Exercise instructions:
All lines holding the string "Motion" should be copied from the data below.

[Data extracted from a collection]
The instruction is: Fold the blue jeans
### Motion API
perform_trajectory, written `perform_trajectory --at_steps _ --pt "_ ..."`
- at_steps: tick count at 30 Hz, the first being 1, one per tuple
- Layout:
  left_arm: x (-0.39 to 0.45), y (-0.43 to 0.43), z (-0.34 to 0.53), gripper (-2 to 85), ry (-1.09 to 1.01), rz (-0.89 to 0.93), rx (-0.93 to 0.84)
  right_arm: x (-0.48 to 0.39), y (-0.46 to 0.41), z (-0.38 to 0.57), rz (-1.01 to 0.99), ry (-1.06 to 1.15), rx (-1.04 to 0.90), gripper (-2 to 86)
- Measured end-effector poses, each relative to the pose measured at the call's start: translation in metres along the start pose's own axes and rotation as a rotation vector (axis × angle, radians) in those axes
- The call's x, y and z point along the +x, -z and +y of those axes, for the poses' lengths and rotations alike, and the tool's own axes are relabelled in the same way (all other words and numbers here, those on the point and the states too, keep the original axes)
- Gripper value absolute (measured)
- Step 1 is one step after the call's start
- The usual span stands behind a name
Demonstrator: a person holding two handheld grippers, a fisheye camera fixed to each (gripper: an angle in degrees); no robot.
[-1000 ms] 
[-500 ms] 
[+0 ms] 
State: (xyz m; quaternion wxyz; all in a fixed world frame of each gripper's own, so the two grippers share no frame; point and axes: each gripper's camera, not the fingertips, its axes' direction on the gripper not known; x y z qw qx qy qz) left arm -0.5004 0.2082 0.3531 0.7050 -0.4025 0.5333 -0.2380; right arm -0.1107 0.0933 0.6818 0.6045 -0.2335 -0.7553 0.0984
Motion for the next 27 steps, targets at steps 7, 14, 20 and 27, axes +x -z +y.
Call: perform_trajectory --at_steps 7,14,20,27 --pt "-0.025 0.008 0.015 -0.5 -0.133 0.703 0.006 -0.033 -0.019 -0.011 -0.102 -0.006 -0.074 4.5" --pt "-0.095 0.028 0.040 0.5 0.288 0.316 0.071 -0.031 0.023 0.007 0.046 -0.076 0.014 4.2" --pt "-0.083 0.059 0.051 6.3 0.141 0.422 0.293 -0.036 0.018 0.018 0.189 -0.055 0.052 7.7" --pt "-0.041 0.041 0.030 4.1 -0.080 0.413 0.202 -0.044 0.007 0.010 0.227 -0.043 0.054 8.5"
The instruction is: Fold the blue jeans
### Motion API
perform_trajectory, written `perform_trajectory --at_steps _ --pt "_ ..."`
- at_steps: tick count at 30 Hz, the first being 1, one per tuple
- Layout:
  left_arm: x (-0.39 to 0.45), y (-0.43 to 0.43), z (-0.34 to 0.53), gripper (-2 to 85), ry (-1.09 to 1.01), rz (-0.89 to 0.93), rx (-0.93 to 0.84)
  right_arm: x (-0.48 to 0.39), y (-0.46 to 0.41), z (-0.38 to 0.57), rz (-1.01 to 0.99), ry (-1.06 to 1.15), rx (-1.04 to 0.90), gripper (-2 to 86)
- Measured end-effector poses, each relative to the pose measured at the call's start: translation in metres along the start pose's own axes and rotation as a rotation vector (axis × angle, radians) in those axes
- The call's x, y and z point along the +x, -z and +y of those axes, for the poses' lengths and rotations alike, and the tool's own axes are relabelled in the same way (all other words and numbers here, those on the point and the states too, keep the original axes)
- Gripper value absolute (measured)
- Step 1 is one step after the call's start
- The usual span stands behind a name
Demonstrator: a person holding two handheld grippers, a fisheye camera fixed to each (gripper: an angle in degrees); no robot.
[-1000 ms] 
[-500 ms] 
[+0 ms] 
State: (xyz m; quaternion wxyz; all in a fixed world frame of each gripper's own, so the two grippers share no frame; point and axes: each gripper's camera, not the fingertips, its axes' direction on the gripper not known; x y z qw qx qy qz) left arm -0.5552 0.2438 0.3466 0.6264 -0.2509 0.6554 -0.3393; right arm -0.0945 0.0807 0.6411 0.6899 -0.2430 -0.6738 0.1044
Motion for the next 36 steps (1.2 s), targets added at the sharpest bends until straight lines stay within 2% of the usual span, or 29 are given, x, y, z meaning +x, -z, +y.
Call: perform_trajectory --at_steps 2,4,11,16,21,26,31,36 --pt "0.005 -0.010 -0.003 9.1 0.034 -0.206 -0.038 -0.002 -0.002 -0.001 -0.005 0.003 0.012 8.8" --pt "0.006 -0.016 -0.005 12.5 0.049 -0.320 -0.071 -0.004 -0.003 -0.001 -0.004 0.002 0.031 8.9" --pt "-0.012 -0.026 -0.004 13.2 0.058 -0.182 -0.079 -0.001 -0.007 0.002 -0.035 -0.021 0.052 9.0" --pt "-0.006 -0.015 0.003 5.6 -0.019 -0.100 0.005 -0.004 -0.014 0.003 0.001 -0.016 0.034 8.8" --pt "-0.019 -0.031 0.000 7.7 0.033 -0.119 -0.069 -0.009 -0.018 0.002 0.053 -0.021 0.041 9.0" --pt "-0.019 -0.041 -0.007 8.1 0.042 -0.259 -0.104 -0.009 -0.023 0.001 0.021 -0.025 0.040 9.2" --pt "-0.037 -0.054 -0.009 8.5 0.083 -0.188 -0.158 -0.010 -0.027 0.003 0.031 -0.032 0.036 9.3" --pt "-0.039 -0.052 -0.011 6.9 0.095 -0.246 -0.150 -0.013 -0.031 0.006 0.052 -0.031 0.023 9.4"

Exercise solution:
### Motion API
Motion for the next 27 steps, targets at steps 7, 14, 20 and 27, axes +x -z +y.
### Motion API
Motion for the next 36 steps (1.2 s), targets added at the sharpest bends until straight lines stay within 2% of the usual span, or 29 are given, x, y, z meaning +x, -z, +y.

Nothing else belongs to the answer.